You can, however, perform a left join effectively by using COGROUP
with multiple relations
and applying clever use of FLATTEN
. Then only a single MapReduce job is required.
But this gets pretty messy:
data1 = COGROUP input1 BY key, input2 BY key, input3 BY key;
data2 = FOREACH data1 GENERATE
FLATTEN(input1), -- left join on this
FLATTEN((IsEmpty(input2) ? TOBAG(TOTUPLE((int)null,(int),null)) : input2))
AS (input2::key,input2::val),
FLATTEN((IsEmpty(input3) ? TOBAG(TOTUPLE((int)null,(int),null)) : input3))
AS (input3::key,input3::val);
As messy as this looks, it does work. It relies on the fact that flattening an empty bag produces
no output. Therefore any records not appearing in input
will be removed. Since we don't want
the lack of records in input2
or input3
to cause records to be removed, we replace the empty
bag with a bag having just a single tuple with null values. Using these tricks we are able to
simulate a left join on multiple relations.

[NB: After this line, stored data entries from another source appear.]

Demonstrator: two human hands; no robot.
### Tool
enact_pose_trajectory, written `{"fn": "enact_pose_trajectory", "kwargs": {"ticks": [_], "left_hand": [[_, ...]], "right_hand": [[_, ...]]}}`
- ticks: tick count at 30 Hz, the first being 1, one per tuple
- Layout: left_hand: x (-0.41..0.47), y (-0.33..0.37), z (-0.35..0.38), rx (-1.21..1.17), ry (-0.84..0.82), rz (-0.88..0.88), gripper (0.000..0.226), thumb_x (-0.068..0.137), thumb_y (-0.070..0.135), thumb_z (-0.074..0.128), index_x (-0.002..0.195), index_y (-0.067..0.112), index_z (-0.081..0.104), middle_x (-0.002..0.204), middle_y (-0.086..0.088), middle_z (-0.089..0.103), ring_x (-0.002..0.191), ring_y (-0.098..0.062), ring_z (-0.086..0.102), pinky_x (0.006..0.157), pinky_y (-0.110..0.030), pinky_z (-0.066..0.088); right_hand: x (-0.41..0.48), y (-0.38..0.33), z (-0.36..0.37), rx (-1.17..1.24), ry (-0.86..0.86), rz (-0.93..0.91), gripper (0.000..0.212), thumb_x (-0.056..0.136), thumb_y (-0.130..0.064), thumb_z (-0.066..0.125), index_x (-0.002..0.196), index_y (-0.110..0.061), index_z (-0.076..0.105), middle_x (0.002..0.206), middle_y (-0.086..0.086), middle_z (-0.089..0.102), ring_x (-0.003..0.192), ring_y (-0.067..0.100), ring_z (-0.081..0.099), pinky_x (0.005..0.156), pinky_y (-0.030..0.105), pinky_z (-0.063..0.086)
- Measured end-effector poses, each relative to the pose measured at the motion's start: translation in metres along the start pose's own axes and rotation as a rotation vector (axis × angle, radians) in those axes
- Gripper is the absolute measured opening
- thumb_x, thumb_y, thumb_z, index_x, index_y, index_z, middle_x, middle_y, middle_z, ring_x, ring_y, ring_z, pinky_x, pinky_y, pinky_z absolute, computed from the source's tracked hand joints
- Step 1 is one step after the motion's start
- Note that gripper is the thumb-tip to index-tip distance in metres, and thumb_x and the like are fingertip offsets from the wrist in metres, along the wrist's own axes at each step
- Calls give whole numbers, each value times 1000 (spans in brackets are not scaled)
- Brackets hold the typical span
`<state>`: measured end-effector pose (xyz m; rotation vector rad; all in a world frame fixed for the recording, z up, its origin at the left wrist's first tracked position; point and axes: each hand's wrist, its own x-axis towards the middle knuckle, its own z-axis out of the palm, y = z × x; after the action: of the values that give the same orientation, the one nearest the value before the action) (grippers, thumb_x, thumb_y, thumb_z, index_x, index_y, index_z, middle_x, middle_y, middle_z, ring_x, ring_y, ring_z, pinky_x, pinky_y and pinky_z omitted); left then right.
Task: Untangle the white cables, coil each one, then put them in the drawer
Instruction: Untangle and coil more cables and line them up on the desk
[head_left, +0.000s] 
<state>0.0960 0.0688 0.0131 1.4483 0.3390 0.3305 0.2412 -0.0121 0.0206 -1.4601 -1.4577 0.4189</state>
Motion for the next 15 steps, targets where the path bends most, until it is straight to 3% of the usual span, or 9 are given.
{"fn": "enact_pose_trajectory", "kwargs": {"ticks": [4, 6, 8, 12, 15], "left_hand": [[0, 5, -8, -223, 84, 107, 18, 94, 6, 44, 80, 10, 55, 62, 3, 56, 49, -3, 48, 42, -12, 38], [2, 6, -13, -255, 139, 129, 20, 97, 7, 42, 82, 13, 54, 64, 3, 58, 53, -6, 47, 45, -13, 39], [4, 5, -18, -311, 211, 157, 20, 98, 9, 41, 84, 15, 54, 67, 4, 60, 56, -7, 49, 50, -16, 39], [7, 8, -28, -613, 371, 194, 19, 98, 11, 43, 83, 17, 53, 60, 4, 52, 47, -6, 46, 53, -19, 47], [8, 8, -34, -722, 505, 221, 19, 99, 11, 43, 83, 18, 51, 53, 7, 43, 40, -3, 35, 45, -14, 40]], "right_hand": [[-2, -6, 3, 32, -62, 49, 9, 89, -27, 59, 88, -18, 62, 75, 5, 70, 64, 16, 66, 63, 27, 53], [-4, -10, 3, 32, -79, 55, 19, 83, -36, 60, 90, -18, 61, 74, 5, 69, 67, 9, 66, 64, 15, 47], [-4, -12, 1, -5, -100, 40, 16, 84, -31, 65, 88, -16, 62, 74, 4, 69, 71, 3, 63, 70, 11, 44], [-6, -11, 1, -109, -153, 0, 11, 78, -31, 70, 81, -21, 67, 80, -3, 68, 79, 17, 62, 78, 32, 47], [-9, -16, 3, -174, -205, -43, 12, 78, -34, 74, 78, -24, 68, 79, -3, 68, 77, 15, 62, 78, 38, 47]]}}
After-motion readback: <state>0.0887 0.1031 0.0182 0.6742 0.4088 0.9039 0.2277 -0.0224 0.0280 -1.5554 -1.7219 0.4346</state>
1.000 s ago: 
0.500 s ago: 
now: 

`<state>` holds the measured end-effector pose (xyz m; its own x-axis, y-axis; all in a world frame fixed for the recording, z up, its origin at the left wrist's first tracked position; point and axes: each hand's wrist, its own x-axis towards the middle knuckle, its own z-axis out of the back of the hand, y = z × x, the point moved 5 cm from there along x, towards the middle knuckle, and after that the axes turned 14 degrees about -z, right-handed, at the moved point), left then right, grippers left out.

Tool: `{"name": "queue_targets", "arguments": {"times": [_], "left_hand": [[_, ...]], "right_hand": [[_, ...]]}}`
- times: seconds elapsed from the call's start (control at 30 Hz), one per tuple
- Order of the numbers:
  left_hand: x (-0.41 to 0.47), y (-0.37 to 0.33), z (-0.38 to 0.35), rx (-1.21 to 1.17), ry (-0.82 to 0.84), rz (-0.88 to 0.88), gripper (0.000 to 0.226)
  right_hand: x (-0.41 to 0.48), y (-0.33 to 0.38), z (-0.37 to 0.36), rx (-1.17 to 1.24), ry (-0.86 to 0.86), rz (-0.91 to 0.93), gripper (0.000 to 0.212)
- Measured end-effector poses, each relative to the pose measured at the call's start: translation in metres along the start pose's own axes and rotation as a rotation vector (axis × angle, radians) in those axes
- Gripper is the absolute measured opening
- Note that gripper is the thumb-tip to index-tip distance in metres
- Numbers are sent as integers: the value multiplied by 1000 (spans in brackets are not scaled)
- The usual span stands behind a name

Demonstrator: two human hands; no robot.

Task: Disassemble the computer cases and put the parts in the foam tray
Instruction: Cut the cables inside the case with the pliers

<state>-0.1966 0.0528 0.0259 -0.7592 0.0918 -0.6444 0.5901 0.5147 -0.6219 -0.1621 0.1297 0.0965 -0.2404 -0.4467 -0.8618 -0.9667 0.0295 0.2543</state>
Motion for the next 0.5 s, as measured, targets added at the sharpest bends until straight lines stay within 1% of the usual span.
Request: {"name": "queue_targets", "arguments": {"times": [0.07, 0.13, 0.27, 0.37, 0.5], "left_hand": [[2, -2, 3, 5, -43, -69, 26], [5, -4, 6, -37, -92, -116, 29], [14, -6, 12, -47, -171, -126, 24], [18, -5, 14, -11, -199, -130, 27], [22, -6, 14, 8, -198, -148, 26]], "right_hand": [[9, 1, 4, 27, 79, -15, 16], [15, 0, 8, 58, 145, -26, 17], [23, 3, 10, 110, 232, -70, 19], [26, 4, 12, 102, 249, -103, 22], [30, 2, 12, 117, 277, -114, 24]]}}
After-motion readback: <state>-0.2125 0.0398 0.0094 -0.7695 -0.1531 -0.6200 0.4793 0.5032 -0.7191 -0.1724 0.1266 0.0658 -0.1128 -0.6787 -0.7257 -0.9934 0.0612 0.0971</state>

To clean up this code, DataFu provides the EmptyBagToNullFields UDF. This performs the same logic above and makes the code much easier to write and understand:
DEFINE EmptyBagToNullFields datafu.pig.bags.EmptyBagToNullFields();
data = FOREACH (COGROUP input1 BY key, input2 BY key, input3 BY key) GENERATE
FLATTEN(input1), -- left join on this
FLATTEN(EmptyBagToNullFields(input2)),
FLATTEN(EmptyBagToNullFields(input3));
While you're at it, why not create a macro:
DEFINE left_outer_join(relation1, key1, relation2, key2, relation3, key3) returns joined {
cogrouped = COGROUP $relation1 BY $key1, $relation2 BY $key2, $relation3 BY $key3;
$joined = FOREACH cogrouped GENERATE
FLATTEN($relation1),
FLATTEN(EmptyBagToNullFields($relation2)),
FLATTEN(EmptyBagToNullFields($relation3));
}
Now you can simply apply your left join macro:
features = left_outer_join(input1, val1, input2, val2, input3, val3);